| Task directions |
Go through the data below and return each line containing the word "target".

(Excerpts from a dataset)
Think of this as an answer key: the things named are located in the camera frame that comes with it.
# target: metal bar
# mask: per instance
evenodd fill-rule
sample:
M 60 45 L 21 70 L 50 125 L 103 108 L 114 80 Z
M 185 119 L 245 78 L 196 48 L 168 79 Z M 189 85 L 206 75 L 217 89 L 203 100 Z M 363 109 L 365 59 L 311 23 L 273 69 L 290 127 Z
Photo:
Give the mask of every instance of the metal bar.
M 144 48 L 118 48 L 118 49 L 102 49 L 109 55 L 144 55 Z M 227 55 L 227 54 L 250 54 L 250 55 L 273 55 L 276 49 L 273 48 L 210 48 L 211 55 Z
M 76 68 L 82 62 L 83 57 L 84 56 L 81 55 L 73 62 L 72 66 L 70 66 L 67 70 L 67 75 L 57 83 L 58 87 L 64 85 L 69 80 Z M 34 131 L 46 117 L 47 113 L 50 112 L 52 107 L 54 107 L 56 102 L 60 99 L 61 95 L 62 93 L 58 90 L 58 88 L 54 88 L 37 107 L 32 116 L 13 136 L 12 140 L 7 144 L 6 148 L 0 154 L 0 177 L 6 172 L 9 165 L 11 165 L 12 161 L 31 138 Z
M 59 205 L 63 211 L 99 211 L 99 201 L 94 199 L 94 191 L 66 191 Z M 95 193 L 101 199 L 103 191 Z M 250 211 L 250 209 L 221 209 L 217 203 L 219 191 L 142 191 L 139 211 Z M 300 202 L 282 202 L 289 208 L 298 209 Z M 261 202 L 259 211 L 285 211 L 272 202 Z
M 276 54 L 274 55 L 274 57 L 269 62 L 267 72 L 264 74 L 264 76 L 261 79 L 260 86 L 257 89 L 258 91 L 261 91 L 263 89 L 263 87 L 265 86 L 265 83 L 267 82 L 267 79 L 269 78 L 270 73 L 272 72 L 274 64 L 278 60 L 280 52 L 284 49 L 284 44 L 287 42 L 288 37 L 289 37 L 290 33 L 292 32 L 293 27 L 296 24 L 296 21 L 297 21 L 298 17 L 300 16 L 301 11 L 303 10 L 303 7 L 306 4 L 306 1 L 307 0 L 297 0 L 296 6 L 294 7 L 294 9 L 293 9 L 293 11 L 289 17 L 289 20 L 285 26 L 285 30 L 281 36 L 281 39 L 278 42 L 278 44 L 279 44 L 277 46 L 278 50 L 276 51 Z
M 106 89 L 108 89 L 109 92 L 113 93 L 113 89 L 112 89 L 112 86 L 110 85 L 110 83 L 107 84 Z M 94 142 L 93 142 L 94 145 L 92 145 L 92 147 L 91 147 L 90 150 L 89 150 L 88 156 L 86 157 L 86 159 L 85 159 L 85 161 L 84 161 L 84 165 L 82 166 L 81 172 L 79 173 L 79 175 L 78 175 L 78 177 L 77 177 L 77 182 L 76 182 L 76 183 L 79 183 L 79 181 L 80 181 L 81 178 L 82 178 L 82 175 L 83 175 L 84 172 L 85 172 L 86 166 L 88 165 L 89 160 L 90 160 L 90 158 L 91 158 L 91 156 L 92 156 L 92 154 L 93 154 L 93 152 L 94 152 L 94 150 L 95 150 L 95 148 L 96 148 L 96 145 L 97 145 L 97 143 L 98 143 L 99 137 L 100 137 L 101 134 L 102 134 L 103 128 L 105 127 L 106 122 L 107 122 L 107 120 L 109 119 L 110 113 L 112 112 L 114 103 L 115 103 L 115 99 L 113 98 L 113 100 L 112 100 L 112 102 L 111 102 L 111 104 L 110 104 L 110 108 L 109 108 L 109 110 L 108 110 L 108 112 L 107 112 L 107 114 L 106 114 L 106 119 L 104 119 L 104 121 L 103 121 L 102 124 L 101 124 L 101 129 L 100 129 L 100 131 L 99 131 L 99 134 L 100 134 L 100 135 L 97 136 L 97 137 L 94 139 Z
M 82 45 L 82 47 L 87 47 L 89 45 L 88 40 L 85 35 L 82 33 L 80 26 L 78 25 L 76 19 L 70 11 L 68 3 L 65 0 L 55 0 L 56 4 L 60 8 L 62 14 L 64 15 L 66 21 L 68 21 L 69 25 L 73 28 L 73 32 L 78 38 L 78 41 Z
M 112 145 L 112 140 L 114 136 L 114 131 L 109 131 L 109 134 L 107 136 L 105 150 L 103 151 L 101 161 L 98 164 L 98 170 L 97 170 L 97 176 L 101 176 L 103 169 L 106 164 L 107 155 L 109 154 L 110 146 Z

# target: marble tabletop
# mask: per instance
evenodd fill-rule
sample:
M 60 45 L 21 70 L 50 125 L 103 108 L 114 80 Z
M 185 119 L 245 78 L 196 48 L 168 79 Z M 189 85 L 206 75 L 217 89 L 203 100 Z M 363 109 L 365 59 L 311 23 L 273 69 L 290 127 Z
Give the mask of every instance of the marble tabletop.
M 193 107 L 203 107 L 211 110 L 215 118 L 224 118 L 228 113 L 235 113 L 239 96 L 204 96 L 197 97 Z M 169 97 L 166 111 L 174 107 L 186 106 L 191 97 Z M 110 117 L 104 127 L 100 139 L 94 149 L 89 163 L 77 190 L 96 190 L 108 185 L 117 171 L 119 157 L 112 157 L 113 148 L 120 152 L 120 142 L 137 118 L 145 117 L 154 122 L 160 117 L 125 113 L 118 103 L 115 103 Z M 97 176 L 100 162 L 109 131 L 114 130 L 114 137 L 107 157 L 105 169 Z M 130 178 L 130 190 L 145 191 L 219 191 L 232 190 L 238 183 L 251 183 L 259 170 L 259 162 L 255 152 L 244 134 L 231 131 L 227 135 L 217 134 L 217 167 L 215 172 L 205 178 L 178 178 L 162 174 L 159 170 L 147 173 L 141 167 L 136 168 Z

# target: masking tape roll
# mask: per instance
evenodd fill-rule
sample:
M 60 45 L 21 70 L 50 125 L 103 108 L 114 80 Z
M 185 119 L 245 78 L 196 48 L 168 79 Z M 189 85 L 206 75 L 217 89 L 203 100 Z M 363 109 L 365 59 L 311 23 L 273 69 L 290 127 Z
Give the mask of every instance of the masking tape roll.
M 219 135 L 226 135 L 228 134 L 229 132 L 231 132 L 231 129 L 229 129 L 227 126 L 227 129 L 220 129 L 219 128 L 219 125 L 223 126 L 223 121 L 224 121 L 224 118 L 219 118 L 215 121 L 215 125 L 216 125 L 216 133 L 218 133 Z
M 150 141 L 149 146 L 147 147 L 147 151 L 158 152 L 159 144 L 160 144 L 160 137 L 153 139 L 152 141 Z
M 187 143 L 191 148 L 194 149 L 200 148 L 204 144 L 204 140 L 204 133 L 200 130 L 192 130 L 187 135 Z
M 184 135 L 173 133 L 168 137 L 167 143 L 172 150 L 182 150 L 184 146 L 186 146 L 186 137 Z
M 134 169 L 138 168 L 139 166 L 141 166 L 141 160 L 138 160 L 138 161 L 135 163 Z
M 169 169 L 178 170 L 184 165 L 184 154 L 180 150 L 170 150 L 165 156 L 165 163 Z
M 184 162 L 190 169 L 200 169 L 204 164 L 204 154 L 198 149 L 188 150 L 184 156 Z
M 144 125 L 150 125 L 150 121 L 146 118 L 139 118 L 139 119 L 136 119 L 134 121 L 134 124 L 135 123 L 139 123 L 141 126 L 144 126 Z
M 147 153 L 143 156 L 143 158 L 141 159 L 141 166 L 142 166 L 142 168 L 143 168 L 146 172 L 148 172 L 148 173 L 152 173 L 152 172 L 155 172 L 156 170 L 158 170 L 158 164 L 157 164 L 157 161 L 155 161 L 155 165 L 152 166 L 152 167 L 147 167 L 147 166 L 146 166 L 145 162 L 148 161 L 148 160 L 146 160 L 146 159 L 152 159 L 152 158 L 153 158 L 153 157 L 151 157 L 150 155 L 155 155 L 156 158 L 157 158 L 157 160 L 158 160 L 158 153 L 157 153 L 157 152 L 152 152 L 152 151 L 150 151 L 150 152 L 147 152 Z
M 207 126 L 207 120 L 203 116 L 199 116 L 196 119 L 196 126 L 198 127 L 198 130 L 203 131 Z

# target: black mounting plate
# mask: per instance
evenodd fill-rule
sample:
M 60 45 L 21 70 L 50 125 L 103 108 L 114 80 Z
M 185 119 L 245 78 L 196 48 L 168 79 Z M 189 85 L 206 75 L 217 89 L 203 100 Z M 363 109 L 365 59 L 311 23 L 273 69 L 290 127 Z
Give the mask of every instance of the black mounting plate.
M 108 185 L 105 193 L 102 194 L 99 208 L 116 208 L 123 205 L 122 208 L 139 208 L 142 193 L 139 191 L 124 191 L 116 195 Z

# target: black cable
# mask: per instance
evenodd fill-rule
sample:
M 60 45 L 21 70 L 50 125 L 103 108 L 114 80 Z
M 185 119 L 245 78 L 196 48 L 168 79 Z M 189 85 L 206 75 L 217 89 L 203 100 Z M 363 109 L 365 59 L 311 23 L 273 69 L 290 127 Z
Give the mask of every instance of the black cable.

| Expected answer |
# target: metal bar
# target: marble tabletop
# target: masking tape roll
# target: black mounting plate
# target: black cable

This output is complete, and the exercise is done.